> Task objective
Scan the material for "camera". Copy every line it appears in.

> Input data

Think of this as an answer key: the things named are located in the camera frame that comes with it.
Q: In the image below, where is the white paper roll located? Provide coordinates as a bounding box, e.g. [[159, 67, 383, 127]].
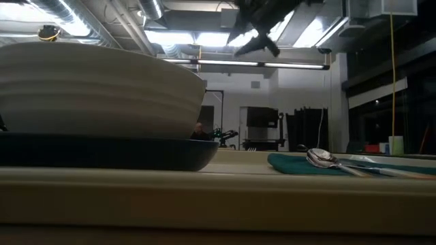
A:
[[388, 135, 405, 157]]

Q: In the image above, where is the silver metal spoon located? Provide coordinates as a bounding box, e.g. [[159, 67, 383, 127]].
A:
[[305, 148, 373, 178]]

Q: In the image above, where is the black cart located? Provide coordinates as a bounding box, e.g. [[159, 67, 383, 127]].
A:
[[242, 138, 287, 152]]

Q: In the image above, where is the yellow cable reel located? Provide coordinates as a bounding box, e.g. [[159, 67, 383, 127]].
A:
[[37, 24, 63, 43]]

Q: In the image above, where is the green cloth napkin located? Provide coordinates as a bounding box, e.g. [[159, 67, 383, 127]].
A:
[[267, 152, 436, 177]]

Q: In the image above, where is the dark blue plate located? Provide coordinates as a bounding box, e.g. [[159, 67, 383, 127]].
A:
[[0, 131, 220, 172]]

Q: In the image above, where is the seated person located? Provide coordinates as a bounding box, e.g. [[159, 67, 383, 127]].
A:
[[189, 122, 211, 142]]

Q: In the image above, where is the long ceiling light bar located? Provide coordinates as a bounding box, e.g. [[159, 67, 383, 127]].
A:
[[159, 57, 330, 71]]

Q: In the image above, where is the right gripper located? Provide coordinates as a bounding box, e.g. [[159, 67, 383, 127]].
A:
[[226, 0, 305, 58]]

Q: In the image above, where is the white ribbed bowl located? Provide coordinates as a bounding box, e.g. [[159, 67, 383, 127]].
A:
[[0, 41, 207, 141]]

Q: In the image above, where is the beige plastic tray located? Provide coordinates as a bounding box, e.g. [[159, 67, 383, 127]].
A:
[[0, 149, 436, 238]]

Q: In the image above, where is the black wall screen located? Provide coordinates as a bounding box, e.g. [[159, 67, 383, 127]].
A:
[[246, 106, 279, 129]]

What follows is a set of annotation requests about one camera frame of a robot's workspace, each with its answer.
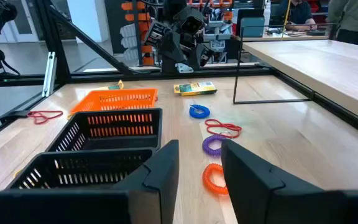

> Response
Think of this as an answer key: the things named are located in the camera frame that comes with it.
What follows is a set of annotation requests about one camera frame of a robot's workspace, each with its answer.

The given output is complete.